Frank Ocean, the once red-hot R&B rising star of 2011-2012, has pretty much been a rebel without a cause ever since the release of his debut album, Channel Orange.

Like Lauryn Hill, this debut album was lauded as an instant classic and it cemented Frank’s rising star. This was after a man who was co-writing for Beyoncé and collaborating with Jay Z and Kanye West.

But after the success of his debut, Frank became quiet, isolated and reclusive. He separated himself from the ragtag collective, Odd Future, which he was affiliated with and he parted ways abruptly with his manager, Christian Clancy.

He then pulled a stunt by releasing a “visual album,” Endless, that was only available on Apple Music for a limited time to get out of his deal with Def Jam, only to turn around release his “real” album, Blonde.
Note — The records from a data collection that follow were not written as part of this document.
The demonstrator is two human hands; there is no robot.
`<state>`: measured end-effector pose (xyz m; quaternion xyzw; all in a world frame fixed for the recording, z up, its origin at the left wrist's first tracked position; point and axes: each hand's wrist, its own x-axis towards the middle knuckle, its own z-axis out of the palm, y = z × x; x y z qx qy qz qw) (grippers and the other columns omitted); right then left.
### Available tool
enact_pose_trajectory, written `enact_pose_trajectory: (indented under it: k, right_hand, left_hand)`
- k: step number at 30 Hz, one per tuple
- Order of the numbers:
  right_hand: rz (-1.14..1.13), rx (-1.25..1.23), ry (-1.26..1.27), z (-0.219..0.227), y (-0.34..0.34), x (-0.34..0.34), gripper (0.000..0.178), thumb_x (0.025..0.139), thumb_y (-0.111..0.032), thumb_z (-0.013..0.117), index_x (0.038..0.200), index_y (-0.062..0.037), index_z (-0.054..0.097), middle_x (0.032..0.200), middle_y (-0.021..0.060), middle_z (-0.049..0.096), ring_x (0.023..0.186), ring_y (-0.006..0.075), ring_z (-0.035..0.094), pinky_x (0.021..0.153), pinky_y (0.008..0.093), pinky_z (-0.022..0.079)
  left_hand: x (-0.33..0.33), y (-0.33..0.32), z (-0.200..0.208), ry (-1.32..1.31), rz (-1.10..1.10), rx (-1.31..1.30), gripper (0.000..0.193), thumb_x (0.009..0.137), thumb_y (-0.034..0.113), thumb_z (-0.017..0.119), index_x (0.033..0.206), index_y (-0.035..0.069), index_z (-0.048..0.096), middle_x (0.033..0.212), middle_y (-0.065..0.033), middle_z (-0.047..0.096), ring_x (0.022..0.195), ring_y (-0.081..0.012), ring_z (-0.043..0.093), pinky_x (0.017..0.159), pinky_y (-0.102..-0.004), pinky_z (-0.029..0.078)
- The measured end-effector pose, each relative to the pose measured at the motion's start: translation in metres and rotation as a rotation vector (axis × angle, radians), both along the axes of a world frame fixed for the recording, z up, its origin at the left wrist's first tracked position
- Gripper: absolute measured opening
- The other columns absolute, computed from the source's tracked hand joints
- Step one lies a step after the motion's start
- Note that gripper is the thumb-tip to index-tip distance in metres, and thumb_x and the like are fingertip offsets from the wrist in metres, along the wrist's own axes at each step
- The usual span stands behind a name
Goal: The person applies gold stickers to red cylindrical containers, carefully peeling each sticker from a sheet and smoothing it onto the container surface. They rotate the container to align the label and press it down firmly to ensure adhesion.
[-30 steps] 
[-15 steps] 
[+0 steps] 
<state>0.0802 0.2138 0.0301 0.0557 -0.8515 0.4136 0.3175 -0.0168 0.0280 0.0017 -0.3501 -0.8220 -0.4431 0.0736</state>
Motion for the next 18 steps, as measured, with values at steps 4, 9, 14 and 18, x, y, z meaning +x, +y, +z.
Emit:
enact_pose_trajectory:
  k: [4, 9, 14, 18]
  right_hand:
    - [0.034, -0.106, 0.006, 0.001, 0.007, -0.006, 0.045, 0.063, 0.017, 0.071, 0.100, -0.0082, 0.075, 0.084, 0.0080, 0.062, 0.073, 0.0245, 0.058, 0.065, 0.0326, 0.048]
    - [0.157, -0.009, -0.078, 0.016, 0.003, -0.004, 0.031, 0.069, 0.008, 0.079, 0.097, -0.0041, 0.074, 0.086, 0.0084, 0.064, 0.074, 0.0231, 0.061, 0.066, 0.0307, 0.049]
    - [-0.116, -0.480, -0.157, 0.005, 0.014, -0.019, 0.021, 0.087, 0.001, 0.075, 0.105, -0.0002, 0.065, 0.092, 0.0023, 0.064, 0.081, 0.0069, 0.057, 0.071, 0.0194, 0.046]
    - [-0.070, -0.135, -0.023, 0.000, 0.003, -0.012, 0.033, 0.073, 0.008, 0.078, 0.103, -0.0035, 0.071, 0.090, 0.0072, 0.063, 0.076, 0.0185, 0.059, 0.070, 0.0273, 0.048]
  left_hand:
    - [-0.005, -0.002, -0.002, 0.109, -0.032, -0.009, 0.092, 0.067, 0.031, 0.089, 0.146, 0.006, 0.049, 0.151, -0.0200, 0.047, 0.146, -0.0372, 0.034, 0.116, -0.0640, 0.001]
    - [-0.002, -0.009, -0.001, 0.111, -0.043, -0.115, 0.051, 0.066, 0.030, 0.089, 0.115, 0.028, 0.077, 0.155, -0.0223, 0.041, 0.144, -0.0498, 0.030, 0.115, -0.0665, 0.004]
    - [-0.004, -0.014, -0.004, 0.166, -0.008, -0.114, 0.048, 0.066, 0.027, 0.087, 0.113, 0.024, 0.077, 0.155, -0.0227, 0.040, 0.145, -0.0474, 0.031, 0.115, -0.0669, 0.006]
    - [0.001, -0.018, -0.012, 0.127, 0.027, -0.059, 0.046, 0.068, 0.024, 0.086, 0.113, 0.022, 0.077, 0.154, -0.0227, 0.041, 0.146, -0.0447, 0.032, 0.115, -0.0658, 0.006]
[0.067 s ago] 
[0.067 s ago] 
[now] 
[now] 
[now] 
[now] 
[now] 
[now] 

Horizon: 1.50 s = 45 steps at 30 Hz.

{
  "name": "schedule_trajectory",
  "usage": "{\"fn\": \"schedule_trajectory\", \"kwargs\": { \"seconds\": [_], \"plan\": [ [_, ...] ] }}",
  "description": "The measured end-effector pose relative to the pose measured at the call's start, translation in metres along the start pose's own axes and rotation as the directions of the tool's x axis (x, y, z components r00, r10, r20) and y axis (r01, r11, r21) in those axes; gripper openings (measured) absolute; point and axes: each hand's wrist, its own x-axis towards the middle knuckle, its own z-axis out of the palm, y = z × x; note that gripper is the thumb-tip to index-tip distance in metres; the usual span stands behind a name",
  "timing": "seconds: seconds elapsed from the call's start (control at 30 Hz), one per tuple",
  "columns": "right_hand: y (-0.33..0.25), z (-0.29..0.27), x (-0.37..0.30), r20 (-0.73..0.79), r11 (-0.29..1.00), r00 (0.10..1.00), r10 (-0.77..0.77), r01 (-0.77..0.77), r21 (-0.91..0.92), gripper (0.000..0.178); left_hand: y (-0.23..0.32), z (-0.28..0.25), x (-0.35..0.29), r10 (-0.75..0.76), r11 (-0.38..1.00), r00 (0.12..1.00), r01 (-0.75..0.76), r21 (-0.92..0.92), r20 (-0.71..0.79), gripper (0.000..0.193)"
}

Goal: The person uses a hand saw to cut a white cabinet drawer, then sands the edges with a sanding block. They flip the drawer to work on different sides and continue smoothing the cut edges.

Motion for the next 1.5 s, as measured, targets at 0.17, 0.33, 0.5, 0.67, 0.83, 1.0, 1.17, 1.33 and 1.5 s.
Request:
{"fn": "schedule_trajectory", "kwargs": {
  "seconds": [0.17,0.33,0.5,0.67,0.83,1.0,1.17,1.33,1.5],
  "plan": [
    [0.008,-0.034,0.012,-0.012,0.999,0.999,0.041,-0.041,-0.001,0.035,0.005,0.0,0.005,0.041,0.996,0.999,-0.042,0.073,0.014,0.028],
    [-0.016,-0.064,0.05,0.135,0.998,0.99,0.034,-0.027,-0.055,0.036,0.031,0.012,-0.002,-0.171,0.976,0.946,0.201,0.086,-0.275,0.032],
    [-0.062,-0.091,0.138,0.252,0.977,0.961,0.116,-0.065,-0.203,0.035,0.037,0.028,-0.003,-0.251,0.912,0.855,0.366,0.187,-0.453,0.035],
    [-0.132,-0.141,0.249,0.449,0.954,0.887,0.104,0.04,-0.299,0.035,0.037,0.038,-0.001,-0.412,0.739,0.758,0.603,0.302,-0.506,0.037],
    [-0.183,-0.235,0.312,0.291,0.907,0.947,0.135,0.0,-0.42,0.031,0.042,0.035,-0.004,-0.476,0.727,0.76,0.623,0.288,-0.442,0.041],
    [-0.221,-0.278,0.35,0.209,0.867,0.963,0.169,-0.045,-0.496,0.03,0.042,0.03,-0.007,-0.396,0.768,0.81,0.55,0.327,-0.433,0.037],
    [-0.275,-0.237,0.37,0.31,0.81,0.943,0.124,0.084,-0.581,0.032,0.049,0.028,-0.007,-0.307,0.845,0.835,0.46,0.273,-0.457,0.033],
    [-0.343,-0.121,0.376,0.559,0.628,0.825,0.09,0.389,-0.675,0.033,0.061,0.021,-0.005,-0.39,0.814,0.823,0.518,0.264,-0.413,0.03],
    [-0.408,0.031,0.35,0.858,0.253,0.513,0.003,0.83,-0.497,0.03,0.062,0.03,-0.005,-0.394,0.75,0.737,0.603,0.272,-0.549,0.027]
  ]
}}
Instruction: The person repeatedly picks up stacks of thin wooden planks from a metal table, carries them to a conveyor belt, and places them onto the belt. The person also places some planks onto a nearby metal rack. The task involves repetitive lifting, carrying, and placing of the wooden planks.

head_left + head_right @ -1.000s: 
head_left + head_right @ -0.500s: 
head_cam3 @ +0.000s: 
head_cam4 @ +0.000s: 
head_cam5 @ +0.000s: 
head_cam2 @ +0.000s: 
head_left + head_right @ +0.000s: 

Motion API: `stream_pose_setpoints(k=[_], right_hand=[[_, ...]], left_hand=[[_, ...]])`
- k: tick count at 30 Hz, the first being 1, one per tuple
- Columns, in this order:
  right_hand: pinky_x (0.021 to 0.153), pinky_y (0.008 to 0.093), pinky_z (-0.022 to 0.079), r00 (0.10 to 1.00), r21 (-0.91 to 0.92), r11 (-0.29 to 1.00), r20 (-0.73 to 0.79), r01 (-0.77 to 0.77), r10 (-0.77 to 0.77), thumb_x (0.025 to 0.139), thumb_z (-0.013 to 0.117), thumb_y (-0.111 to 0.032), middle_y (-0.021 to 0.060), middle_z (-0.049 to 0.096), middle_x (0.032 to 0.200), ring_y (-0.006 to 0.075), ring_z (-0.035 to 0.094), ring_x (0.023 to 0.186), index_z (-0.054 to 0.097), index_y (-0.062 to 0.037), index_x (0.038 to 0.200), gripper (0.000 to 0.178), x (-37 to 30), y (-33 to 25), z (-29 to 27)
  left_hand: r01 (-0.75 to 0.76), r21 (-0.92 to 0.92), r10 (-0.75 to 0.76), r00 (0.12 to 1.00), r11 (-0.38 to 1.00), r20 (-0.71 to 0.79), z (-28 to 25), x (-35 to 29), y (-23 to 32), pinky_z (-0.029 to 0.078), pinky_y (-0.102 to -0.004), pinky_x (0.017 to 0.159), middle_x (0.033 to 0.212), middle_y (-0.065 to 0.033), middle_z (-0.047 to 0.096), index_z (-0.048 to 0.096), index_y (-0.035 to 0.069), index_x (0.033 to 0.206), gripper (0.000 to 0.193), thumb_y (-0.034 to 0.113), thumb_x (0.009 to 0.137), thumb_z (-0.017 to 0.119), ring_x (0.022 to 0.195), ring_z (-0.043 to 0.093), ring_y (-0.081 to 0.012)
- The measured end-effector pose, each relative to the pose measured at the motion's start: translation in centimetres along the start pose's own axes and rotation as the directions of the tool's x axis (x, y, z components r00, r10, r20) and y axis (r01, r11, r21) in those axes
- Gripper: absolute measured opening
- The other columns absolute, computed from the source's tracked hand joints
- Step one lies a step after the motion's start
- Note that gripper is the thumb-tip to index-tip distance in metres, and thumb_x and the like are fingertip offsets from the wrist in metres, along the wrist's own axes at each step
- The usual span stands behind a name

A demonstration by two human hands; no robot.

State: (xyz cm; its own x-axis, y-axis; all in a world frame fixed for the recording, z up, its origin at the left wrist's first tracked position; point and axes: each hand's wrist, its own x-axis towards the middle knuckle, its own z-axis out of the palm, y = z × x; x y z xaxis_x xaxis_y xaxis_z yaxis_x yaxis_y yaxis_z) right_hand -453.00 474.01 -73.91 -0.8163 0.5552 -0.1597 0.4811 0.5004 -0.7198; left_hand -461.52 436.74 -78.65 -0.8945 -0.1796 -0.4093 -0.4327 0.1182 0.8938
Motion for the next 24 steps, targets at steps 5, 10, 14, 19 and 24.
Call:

Although some people liked both projects, the albums were a great departure from his debut album and breakthrough mixtape, nostalgia, ultra. Discernible hooks and compelling production were thrown out the window in favor of sparse, meandering, acoustic, vocal experimentations that seemed more at home as a part of an anthropological experiment rather than a popular musician’s sophomore body of work.

But like I said: We’ve seen this movie before. Lauryn Hill pulled the same stunt with her follow-up to Miseducation of Lauryn Hill with her MTV Unplugged album.

Anyway, all of this is relevant because Frank Ocean, the recluse, has re-emerged as the cover boy of Gayletter magazine.

In the interview, Frank rebuffs the recluse label but doesn’t provide much of a compelling argument for why it’s not accurate:

“I think the whole idea of me as a recluse is absurd ’cause I’m in the streets like all the time. I’m outside all the time, I’m traveling the world all the time. It’s funny to me that that’s the perception, but I understand what people mean by it in this new paradigm.

I don’t know if it’s terribly calculated, but I’m just trying to put myself more into whatever kind of stream is going on here in culture. I don’t think my feelings about press have anything to do with how times are changing. I think it’s more a feeling.

The first part is bizarre. I don’t know whose streets Frank is roaming on but he’s most certainly not on TMZ all day, every day. And just because you travel a lot (and likely on private planes), doesn’t mean you’re an open book.

That second part doesn’t really make any sense at all. If he wants to be more into “whatever kind of stream is going on here in culture,” then he’d far more active on social media, host live streams and just generally emerge from his self-imposed bubble.

Honestly, the interview is an absolute snoozefest because you can tell the interviewer is treating Frank with kid gloves cause they’re a friendly publication.

There are no questions about why he split with his management and Odd Future, no questions about what he thinks about new Kanye, given his close relationship to the producer in the past, or heck, even any concrete information about another album.

We do, however, learn that Frank has been in a relationship for 3 years. Word on the street is it’s some dude name Memo Guzman, but the interviewer in Gayletter never probes the subject to get any more details.

So if you want to read a long-winded interview of someone who takes themselves way too seriously, has lost the meaning of the word entertainer and likes to talk as if they’re saying something but really have nothing of substance to say, then enjoy Frank’s interview with Gayletter.

If Beyoncé is our generation’s Michael Jackson, then Frank Ocean is most certainly our generation’s Lauryn Hill. He just has better time management and a firmer grasp on birth control.